**Problem**
The answer must be the full listing, word for word, with no pictures in it.

**Provided material**

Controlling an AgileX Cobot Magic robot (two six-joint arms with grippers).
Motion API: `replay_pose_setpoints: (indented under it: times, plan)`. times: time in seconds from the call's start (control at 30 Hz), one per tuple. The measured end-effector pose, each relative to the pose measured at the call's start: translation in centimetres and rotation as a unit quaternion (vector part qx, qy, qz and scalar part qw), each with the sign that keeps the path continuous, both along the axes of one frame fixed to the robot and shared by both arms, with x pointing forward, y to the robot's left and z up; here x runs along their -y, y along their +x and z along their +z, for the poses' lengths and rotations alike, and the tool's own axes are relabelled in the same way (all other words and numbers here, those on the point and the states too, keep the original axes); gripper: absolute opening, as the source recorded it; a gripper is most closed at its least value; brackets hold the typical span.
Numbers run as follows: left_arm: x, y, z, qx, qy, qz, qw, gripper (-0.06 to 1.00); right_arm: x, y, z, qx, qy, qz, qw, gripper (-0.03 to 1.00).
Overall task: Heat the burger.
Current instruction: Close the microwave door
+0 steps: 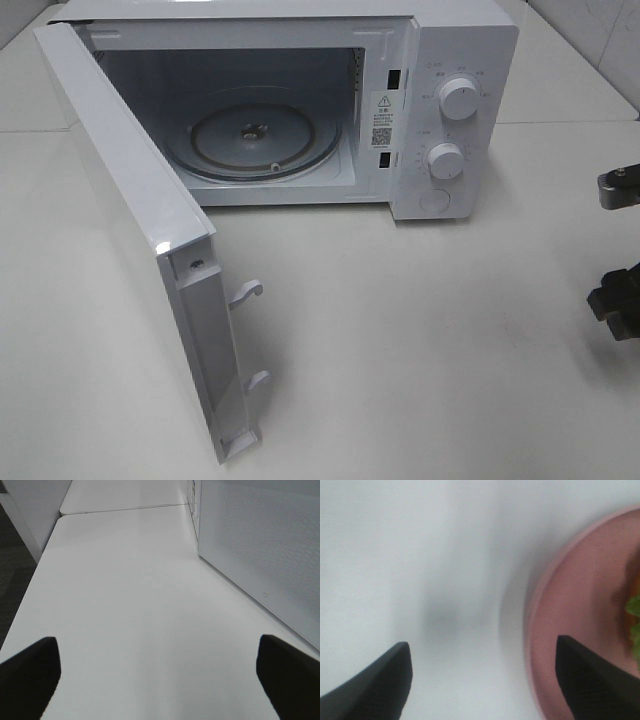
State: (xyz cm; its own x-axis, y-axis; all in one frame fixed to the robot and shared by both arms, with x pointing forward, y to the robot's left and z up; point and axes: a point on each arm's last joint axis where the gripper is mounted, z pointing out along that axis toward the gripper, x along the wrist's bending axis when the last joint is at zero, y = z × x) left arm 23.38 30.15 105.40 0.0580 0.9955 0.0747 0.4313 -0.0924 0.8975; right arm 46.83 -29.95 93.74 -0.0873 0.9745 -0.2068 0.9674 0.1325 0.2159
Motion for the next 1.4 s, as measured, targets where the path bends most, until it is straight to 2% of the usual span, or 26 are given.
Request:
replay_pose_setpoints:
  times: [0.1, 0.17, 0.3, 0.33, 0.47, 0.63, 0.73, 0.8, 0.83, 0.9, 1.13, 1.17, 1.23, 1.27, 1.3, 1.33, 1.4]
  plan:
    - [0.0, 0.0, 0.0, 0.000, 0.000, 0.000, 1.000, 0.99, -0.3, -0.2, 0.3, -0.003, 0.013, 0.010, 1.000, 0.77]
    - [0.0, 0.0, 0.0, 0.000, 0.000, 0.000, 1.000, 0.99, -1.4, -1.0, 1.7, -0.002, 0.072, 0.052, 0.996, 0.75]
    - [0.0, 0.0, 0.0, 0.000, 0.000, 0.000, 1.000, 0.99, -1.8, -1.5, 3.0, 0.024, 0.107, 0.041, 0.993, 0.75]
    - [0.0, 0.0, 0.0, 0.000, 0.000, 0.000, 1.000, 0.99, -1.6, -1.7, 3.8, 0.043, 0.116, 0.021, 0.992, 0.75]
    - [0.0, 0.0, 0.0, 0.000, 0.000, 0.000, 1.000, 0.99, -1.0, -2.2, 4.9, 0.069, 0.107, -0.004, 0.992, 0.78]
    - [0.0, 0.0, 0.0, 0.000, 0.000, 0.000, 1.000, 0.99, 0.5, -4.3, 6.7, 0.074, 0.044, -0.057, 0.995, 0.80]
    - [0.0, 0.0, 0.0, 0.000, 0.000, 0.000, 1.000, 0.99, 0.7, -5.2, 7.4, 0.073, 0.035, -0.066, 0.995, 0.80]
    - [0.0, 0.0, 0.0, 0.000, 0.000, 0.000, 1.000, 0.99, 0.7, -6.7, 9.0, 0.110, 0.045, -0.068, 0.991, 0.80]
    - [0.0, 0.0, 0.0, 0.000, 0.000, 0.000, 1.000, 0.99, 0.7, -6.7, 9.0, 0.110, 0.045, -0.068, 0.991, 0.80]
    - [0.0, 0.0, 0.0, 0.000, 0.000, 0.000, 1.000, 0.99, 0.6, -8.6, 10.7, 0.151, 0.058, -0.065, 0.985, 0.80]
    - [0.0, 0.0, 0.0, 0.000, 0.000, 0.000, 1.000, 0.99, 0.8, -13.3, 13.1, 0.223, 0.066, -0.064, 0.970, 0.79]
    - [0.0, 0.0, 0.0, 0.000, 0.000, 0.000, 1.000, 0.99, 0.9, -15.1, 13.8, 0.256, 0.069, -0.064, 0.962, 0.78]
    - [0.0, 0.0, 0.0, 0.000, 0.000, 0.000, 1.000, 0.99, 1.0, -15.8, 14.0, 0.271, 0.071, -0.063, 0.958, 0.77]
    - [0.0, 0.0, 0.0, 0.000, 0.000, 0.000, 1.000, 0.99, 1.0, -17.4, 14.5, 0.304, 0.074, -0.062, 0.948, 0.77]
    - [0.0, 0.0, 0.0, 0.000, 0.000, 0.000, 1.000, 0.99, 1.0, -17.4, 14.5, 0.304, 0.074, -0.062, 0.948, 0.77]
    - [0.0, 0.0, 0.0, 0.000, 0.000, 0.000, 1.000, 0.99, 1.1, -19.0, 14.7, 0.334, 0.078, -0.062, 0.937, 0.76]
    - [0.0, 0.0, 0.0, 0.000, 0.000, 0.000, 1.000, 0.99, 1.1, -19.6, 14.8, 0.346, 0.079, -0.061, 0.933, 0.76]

**Output of the exercise**
Controlling an AgileX Cobot Magic robot (two six-joint arms with grippers).
Motion API: `replay_pose_setpoints: (indented under it: times, plan)`. times: time in seconds from the call's start (control at 30 Hz), one per tuple. The measured end-effector pose, each relative to the pose measured at the call's start: translation in centimetres and rotation as a unit quaternion (vector part qx, qy, qz and scalar part qw), each with the sign that keeps the path continuous, both along the axes of one frame fixed to the robot and shared by both arms, with x pointing forward, y to the robot's left and z up; here x runs along their -y, y along their +x and z along their +z, for the poses' lengths and rotations alike, and the tool's own axes are relabelled in the same way (all other words and numbers here, those on the point and the states too, keep the original axes); gripper: absolute opening, as the source recorded it; a gripper is most closed at its least value; brackets hold the typical span.
Numbers run as follows: left_arm: x, y, z, qx, qy, qz, qw, gripper (-0.06 to 1.00); right_arm: x, y, z, qx, qy, qz, qw, gripper (-0.03 to 1.00).
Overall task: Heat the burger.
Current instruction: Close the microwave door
+0 steps: 
State: (xyz cm; its own x-axis, y-axis; all in one frame fixed to the robot and shared by both arms, with x pointing forward, y to the robot's left and z up; point and axes: a point on each arm's last joint axis where the gripper is mounted, z pointing out along that axis toward the gripper, x along the wrist's bending axis when the last joint is at zero, y = z × x) left arm 23.38 30.15 105.40 0.0580 0.9955 0.0747 0.4313 -0.0924 0.8975; right arm 46.83 -29.95 93.74 -0.0873 0.9745 -0.2068 0.9674 0.1325 0.2159
Motion for the next 1.4 s, as measured, targets where the path bends most, until it is straight to 2% of the usual span, or 26 are given.
Request:
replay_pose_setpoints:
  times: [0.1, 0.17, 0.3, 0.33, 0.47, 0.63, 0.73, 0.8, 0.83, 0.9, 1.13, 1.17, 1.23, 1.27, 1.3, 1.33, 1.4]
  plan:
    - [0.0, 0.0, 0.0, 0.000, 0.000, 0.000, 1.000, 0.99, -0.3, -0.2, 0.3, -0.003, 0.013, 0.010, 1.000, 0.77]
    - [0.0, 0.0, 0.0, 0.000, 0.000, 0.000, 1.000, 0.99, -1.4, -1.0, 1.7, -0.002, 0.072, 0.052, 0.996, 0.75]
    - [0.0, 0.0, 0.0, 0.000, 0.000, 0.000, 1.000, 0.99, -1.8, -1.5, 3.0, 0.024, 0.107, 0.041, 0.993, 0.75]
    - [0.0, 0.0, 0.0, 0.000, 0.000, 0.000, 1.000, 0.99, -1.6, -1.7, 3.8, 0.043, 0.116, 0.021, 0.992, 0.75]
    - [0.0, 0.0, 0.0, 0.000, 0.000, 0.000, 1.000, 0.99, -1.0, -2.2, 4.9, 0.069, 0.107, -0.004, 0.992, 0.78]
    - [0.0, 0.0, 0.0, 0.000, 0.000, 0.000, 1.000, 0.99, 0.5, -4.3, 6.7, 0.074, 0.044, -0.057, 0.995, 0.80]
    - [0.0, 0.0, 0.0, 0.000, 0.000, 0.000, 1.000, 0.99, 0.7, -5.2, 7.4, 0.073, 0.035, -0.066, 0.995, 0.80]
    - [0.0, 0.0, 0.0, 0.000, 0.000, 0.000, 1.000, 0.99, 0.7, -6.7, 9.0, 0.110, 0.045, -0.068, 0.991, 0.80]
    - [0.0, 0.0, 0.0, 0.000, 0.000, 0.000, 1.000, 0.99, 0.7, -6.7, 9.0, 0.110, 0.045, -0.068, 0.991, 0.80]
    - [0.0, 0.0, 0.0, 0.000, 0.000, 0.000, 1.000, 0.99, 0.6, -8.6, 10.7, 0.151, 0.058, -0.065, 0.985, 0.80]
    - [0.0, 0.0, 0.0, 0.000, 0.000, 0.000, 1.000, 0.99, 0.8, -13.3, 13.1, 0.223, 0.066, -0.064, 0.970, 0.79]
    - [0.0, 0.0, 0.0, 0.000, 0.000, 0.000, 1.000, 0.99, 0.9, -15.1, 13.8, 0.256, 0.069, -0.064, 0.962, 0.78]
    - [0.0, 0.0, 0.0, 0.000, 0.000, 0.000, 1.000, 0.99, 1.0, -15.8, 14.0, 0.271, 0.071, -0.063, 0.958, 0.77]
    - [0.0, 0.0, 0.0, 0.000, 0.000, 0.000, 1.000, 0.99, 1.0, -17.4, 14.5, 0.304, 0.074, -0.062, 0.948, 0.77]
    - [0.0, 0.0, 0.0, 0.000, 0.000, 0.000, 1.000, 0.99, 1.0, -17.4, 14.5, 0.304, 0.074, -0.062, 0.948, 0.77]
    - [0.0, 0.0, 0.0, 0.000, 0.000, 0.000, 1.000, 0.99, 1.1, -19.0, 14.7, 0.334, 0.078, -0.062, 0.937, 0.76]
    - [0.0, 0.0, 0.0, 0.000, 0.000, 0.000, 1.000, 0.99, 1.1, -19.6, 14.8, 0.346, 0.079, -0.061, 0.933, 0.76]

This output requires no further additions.